The US Securities and Exchange Commission has paid out its largest-ever whistleblower award — nearly $50 million.
The whistleblower tipped off the agency to a currency manipulation scheme at a massive bank, resulting in a “successful enforcement action,” the SEC said Thursday.
The Wall Street Journal, which conducted an investigation about the scheme, reported the whistleblower is a trader from Bank of New York Mellon (BKPRC) who alerted the SEC about the bank’s reported pattern of “overcharging big clients on currency trades.”

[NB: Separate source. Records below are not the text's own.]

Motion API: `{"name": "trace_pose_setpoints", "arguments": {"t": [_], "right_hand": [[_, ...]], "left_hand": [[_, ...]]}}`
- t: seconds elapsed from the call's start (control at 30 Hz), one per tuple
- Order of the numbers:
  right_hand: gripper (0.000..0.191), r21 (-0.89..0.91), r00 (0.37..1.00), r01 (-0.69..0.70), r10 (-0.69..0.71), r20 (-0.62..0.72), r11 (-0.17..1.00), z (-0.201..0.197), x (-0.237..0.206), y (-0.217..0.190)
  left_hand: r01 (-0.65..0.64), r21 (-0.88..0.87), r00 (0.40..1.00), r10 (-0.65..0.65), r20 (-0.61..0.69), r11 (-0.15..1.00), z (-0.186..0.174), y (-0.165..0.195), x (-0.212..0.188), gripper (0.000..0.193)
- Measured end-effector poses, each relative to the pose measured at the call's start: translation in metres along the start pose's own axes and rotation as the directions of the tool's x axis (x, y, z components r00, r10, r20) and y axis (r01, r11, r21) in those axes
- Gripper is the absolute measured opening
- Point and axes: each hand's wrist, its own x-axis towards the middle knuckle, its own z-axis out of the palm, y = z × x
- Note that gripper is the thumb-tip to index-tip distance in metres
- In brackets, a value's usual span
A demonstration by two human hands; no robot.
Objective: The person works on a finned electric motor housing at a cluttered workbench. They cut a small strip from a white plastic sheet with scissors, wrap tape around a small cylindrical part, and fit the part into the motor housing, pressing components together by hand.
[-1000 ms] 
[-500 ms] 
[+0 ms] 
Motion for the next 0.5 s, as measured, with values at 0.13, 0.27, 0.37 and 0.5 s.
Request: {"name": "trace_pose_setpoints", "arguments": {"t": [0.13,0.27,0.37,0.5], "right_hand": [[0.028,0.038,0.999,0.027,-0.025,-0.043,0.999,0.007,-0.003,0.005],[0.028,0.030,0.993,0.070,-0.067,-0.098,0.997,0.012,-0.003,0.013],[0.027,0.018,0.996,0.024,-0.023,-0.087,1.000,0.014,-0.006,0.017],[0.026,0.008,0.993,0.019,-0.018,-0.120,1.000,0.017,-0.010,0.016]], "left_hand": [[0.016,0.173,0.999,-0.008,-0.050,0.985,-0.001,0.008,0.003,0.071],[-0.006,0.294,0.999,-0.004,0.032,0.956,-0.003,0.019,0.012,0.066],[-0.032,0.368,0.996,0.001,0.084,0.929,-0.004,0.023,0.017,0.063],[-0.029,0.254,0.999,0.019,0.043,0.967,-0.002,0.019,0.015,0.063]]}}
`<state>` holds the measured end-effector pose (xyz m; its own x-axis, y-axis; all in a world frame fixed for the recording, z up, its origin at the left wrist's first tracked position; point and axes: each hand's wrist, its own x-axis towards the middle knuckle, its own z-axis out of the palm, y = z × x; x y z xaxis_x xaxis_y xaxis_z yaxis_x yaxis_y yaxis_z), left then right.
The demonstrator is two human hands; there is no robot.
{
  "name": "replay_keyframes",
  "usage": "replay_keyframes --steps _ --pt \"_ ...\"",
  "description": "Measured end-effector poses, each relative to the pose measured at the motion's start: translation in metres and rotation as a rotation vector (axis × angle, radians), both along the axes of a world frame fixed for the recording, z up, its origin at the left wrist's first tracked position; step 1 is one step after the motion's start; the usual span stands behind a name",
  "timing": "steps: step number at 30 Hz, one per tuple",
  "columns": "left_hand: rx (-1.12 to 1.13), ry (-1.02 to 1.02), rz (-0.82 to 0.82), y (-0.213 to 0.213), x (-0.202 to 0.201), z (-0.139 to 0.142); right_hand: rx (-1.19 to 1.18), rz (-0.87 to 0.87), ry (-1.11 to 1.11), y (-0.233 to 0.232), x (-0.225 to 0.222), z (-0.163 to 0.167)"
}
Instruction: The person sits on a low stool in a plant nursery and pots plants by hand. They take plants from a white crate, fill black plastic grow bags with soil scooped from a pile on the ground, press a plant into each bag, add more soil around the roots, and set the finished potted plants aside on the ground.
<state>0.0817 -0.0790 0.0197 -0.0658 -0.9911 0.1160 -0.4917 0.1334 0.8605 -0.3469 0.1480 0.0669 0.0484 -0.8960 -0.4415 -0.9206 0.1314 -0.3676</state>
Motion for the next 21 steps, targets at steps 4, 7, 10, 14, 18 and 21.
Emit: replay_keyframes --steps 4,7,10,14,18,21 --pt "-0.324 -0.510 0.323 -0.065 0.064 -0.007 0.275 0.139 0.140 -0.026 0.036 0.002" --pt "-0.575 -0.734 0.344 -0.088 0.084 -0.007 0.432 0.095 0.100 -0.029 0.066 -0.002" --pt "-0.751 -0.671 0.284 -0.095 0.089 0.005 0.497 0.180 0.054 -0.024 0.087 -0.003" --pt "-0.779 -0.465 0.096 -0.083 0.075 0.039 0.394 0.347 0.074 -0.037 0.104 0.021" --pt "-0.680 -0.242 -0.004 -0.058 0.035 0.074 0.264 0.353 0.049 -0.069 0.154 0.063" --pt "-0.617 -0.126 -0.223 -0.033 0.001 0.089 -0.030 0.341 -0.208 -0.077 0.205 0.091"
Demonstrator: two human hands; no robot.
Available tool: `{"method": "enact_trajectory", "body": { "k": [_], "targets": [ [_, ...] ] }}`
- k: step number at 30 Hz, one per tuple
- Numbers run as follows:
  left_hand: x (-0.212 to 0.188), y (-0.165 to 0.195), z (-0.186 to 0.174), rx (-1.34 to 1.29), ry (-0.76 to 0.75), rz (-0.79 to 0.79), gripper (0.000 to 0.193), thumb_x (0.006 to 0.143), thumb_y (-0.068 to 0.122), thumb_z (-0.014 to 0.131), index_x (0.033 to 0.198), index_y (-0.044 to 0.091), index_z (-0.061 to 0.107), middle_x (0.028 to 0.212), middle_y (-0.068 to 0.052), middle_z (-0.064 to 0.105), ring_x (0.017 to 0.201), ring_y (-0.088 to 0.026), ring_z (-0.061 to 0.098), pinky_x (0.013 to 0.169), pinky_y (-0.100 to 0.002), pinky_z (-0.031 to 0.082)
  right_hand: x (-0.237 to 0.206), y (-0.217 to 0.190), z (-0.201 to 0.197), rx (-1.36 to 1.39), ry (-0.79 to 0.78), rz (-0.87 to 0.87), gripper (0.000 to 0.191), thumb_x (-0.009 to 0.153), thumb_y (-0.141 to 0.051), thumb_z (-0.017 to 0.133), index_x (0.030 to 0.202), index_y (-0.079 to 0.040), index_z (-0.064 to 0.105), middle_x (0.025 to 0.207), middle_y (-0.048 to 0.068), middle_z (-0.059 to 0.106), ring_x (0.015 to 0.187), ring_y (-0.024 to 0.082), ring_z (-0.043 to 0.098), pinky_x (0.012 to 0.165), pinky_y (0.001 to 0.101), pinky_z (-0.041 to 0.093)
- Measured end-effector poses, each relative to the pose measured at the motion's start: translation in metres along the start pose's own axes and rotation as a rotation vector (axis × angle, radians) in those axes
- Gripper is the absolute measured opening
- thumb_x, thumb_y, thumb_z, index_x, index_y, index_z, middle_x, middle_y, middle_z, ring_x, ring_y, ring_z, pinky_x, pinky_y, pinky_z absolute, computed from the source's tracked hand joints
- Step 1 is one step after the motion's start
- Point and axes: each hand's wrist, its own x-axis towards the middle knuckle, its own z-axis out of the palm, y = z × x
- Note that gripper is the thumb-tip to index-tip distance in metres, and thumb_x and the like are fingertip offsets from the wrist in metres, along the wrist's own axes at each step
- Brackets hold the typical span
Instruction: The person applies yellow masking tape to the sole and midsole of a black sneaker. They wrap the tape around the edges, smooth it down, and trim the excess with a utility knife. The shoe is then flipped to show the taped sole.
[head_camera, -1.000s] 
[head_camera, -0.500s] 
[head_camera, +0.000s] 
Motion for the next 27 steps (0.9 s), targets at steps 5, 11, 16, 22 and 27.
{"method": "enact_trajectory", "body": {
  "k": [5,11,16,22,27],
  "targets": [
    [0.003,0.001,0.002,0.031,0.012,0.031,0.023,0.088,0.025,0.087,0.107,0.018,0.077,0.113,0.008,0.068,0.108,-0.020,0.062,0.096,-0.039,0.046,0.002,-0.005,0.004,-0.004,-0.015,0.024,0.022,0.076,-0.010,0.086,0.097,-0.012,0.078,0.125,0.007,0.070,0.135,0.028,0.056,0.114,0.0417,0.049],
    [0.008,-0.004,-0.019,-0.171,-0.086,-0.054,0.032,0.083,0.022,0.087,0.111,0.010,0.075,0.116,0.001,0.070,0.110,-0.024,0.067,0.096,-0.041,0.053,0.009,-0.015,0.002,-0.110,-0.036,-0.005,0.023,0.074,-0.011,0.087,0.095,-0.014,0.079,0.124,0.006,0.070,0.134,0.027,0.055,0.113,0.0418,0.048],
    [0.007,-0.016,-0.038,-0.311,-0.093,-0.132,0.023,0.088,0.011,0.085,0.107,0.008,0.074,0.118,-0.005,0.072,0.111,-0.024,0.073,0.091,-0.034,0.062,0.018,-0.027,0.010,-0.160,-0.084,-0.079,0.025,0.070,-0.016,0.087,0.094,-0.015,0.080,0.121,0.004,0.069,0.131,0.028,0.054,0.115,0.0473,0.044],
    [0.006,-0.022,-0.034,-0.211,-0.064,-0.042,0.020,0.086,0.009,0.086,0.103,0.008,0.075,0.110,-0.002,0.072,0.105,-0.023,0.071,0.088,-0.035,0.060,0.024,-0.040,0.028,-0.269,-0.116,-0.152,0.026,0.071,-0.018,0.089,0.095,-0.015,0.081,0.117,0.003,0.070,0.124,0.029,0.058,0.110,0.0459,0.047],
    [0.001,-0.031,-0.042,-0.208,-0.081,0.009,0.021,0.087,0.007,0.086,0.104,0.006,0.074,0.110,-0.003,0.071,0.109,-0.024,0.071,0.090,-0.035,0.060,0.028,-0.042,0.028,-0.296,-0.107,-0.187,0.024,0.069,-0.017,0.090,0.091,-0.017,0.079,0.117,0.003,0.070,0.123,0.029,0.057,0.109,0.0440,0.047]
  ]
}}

The trader assisted with the SEC’s investigation for more than a decade. The bank was accused of giving pension funds less-than-desirable exchange rates, helping the bank make massive profits from the difference, the newspaper reported.
A source told the Journal the whistleblower’s name is Grant Wilson. The SEC noted in its release that confidentiality agreements restrict it from naming whistleblower’s name or identity.
“This matter was resolved more than five years ago and we are pleased it is behind us,” a BNY Mellon spokesperson told CNN Business.
The bank, which ended up paying more than $700 million in fines for the case in 2015, didn’t deny the accusations in its prior comment on the case.
“We are pleased to put these legacy FX matters behind us, which is in the best interest of our company and our constituents,” BNY Mellon said at the time, according to multiple reports.
The SEC said Thursday’s payout brings its total award to more than $500 million to 83 individuals in roughly the decade since the program was created.
“Whistleblowers have proven to be a critical tool in the enforcement arsenal to combat fraud and protect investors.” Jane Norberg, chief of the SEC’s Office of the Whistleblower, said in a statement.